Building and buying individual assets is difficult, Greenberg Traurig shareholder Kemal Hawa outlined in a keynote address: The service agreements taken by occupiers don’t share many of the properties of a typical real estate lease, and thus can make individual assets hard to finance with lenders.

But firms with a private equity mindset are backing data centre companies. One of them is Goldman Sachs, which is looking at opportunities to build and back companies in Europe after successes in other parts of the world, conference attendees heard.

Goldman and TPG were part of a consortium of investors which in April provided A$481M (£257M) of equity and debt to Australian data centre company AirTrunk. The company is building data centres in its home market and is branching into Asia with a new facility in Singapore. It is looking to raise new investment, according to Deal Street Asia, and could be valued at more than £1B.

In 2017 Goldman also provided a $15M (£12M) loan to Russian data centre company IXcellerate which can be converted into equity in the company.

“As this industry grows, we think you will see more M&A,” Goldman Sachs Managing Director Fabrizio Grena said. “We’ve set up companies in Australia and Russia that deal with co-location and development, and it is something we are looking at in Europe, too.

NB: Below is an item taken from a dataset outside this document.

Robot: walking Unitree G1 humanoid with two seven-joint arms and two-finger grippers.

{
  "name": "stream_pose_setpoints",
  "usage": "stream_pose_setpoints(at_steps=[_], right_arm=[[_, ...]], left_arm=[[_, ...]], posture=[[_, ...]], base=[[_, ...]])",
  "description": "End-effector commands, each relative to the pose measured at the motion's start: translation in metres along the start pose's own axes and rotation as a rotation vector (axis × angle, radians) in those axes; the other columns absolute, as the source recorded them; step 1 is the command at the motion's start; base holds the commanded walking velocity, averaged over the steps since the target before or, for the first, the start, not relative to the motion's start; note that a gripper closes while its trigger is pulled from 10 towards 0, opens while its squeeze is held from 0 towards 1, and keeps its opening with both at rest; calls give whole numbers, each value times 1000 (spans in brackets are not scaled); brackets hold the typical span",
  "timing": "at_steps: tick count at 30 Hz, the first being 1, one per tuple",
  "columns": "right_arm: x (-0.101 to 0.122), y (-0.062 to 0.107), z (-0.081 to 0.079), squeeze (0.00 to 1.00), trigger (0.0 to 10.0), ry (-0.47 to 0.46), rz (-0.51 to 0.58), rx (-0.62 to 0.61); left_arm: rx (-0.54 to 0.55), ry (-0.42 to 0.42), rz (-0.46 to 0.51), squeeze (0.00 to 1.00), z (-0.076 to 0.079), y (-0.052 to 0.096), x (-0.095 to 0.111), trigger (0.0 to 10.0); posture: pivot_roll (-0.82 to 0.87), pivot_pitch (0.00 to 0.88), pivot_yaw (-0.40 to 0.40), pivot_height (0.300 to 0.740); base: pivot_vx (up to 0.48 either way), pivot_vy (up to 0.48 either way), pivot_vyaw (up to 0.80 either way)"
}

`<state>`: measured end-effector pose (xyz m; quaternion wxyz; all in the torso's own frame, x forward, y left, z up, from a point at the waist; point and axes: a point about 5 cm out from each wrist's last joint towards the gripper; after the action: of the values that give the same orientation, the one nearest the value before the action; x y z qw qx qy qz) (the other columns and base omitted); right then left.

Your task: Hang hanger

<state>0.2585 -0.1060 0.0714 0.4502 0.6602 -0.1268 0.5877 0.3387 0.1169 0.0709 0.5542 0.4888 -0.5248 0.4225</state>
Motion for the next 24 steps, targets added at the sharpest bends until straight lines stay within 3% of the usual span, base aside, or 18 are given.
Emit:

“All of the big U.S. operators are coming to Europe and are interested in buying existing companies,” he added.

The need for data centres is inevitably going to grow, given the way that technology is advancing.

“You talk to customers, and 10 years ago they might have said to you, I think I need 10 facilities,” ServerFarm Business Leader Arun Shenoy said. “Today they think they might need 1,000, but they don’t know where they need them.”

It will be impossible, for logistical and technical reasons, to satisfy this ever-growing demand in traditional large data centres, so edge and point of presence data centres — smaller facilities that are usually nearer the source of data generation or usage — will play a big part in meeting supply.

Edge data centres in particular are operationally intensive businesses, so are more likely to be provided by private equity firms than real estate companies, Grena said.